Activity
Go through the data and tally the lines that hold the string "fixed". Reply with the total alone.

Given information below:

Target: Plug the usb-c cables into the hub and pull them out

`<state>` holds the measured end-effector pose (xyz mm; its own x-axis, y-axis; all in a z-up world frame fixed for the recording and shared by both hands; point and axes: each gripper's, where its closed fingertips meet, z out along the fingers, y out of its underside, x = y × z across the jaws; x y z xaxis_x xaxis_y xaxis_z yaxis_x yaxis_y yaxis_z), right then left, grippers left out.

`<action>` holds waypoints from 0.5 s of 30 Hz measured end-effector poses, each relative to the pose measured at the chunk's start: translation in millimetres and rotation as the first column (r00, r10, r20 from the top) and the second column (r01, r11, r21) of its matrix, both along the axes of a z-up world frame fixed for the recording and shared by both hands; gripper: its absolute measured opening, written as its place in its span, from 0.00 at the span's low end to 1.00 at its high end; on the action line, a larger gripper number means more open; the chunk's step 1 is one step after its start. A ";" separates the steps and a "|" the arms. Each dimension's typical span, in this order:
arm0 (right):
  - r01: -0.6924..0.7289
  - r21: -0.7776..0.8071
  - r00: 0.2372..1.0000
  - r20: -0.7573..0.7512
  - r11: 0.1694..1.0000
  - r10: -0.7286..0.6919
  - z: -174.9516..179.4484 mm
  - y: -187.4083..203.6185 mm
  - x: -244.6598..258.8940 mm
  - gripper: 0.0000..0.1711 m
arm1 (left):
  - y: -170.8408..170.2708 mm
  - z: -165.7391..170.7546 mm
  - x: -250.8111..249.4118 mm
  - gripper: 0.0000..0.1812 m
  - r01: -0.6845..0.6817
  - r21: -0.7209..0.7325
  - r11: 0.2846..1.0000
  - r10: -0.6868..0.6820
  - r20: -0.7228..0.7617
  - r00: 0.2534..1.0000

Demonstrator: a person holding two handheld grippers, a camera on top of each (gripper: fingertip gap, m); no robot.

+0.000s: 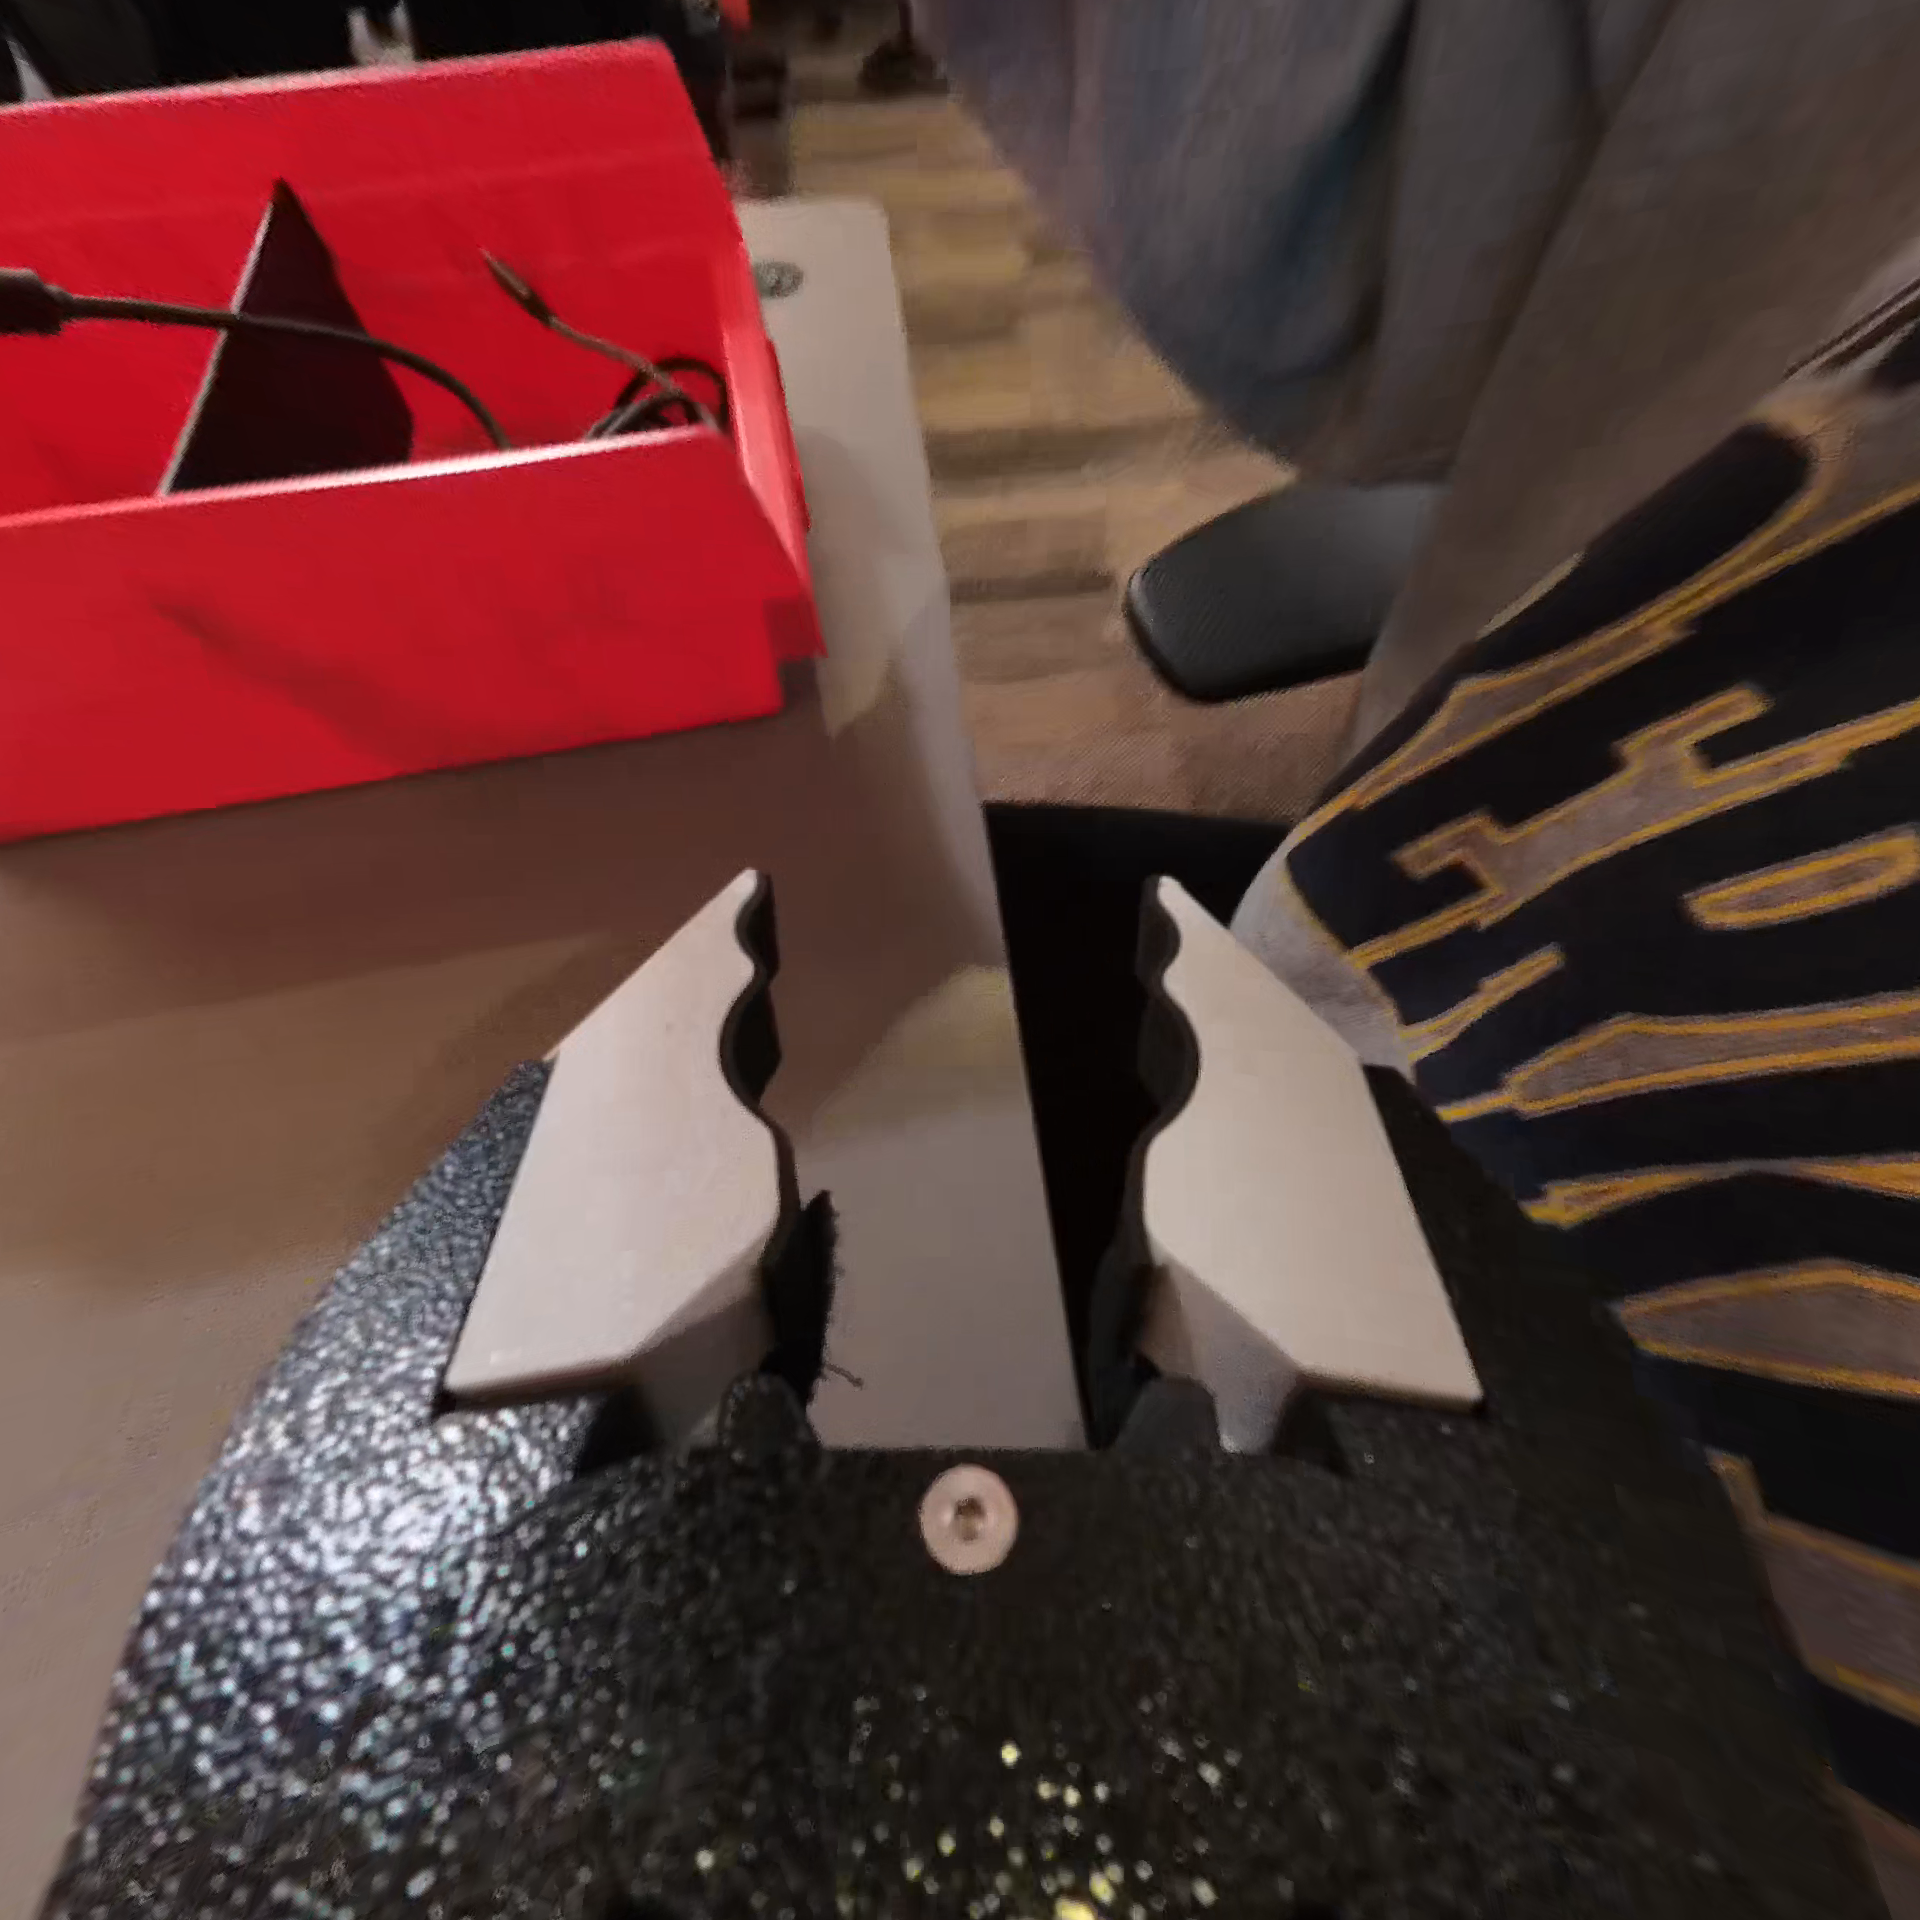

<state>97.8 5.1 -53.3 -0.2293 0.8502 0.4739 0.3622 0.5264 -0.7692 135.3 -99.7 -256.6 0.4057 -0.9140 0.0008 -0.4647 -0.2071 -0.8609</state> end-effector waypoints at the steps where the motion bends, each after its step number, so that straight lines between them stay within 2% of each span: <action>1: 0.103 0.090 0.994 0.022 0.991 -0.105 -2.7 25.5 3.9 0.04 | -1.7 6.7 -1.6 0.37 0.004 -0.005 1.000 -0.003 0.055 0.998; 4: 0.324 0.300 0.917 0.135 0.897 -0.376 -21.8 96.4 25.2 0.05 | -1.6 26.6 -15.1 0.35 -0.026 0.004 1.000 0.025 0.182 0.983; 7: 0.401 0.448 0.781 0.290 0.799 -0.553 -54.7 154.6 49.9 0.04 | 2.3 41.3 -32.2 0.35 -0.082 -0.002 0.997 0.079 0.279 0.957; 11: 0.370 0.426 0.696 0.462 0.826 -0.550 -111.7 185.1 52.9 0.05 | 9.9 54.9 -53.6 0.36 -0.172 -0.007 0.985 0.163 0.371 0.914; 14: 0.402 0.387 0.690 0.468 0.830 -0.553 -135.6 199.9 48.1 0.06 | 15.0 62.0 -71.3 0.38 -0.255 -0.007 0.967 0.235 0.408 0.882; 15: 0.432 0.366 0.693 0.449 0.824 -0.563 -139.6 205.0 46.4 0.11 | 16.6 64.3 -78.8 0.38 -0.291 -0.005 0.957 0.267 0.415 0.870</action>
<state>144.2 210.1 -192.9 -0.0644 0.8018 0.5941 0.9221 0.2755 -0.2718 56.5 -83.1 -192.3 0.6183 -0.7664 0.1740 -0.0012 -0.2222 -0.9750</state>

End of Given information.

Answer to the exercise
2